Design Principles for Visual Communication

Design Principles for Visual Communication [1]

Synopsis

This paper discusses techniques for automatically creating domain-specific visualizations.

Strengths

  1. The paper provides a systematic, thorough approach to creating the intended visualizations.
  2. Automatic visualizations are especially useful in situations where "human designers lack the time to hand-design effective visualizations", for example, in designing a street map giving directions to a selected location. (Their system does, reportedly, much better than Google maps, for example.)
  3. A key ingredient in their approach is to analyze the best hand-designed examples for a domain they can find, then generalize principles from these designs.

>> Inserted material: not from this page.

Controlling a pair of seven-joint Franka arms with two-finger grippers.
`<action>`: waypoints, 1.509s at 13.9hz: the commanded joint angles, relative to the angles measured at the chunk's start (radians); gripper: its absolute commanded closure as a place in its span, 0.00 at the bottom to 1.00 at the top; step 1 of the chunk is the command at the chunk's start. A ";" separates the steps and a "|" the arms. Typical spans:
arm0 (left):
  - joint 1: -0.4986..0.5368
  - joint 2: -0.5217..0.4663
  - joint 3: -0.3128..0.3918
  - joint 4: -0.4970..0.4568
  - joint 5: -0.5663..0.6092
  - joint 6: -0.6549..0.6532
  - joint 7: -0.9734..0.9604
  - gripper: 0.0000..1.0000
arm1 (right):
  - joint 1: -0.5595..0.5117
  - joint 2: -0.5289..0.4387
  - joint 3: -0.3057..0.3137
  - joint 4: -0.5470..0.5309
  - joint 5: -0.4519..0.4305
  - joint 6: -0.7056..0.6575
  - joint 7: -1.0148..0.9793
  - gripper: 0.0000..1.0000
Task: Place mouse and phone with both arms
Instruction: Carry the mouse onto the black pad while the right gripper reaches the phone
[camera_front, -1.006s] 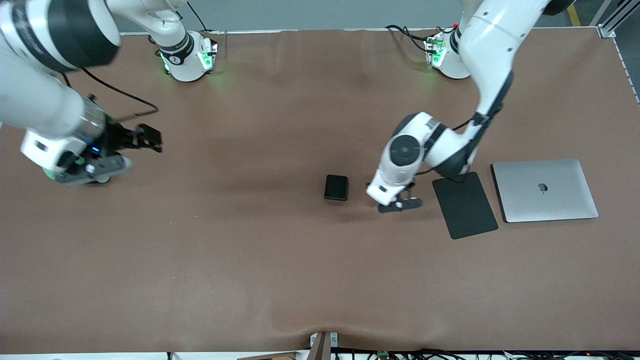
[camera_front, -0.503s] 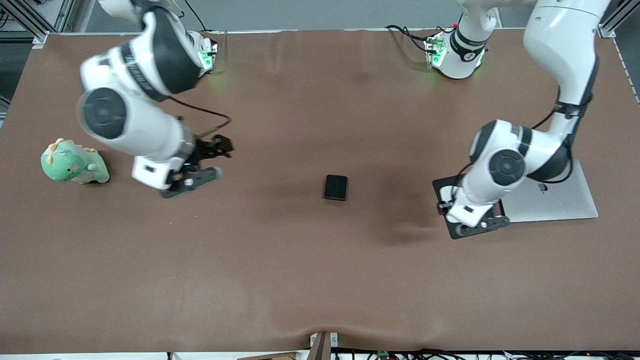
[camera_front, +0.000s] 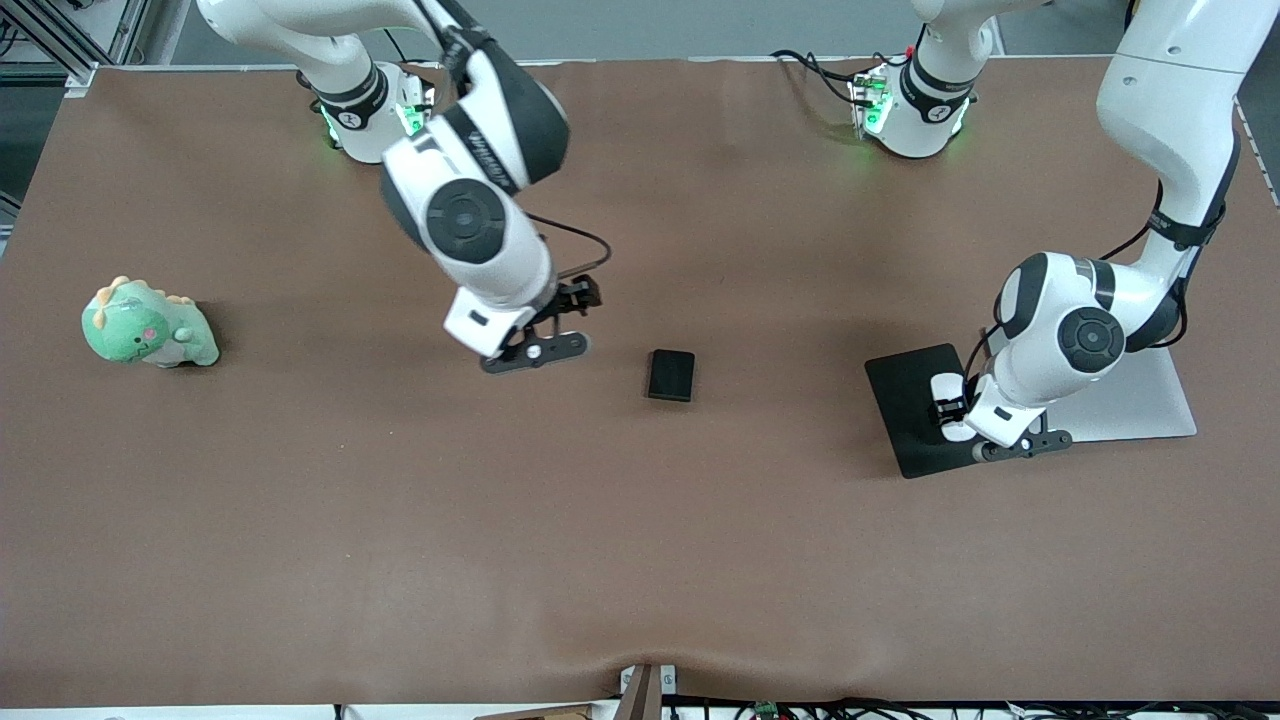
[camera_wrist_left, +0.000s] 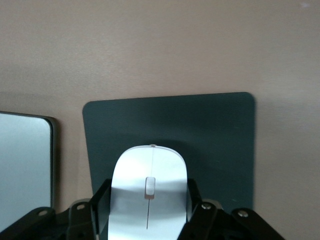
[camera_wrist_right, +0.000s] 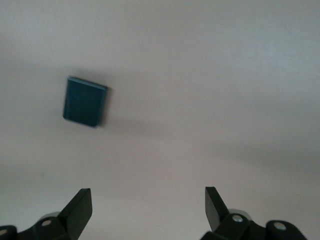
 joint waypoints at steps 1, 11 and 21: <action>0.009 0.012 -0.015 0.001 0.022 0.035 0.001 1.00 | 0.042 0.136 -0.012 0.074 -0.028 0.115 0.174 0.00; 0.000 0.060 -0.025 0.017 0.022 0.069 0.010 0.00 | 0.156 0.491 -0.018 0.355 -0.141 0.250 0.356 0.00; 0.007 -0.205 -0.104 0.350 0.007 -0.450 0.021 0.00 | 0.162 0.553 -0.015 0.393 -0.140 0.310 0.536 0.00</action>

They use perception and cognition research, as well as user studies, to inform their choices.
  4. Example of a useful (if obvious) principle: "Visual techniques can be used to either emphasize important information or de-emphasize irrelevant details."
  5. Interesting example of their work: http://vis.berkeley.edu/DestMap.

Weaknesses

  1. Some statements are difficult to understand and so take time to comprehend: "Such design principles connect the visual design of a visualization with the viewer's perception and cognition of the underlying information the visualization is meant to convey."
  2. Their strategies "all require significant human effort to identify commonalities in hand-designed visualizations, synthesize the relevant prior studies in perception and cognition, and conduct such studies."
Bibliography
1. Maneesh Agrawala, Wilmot Li, and Floraine Berthouzoz, Design Principles for Visual Communication.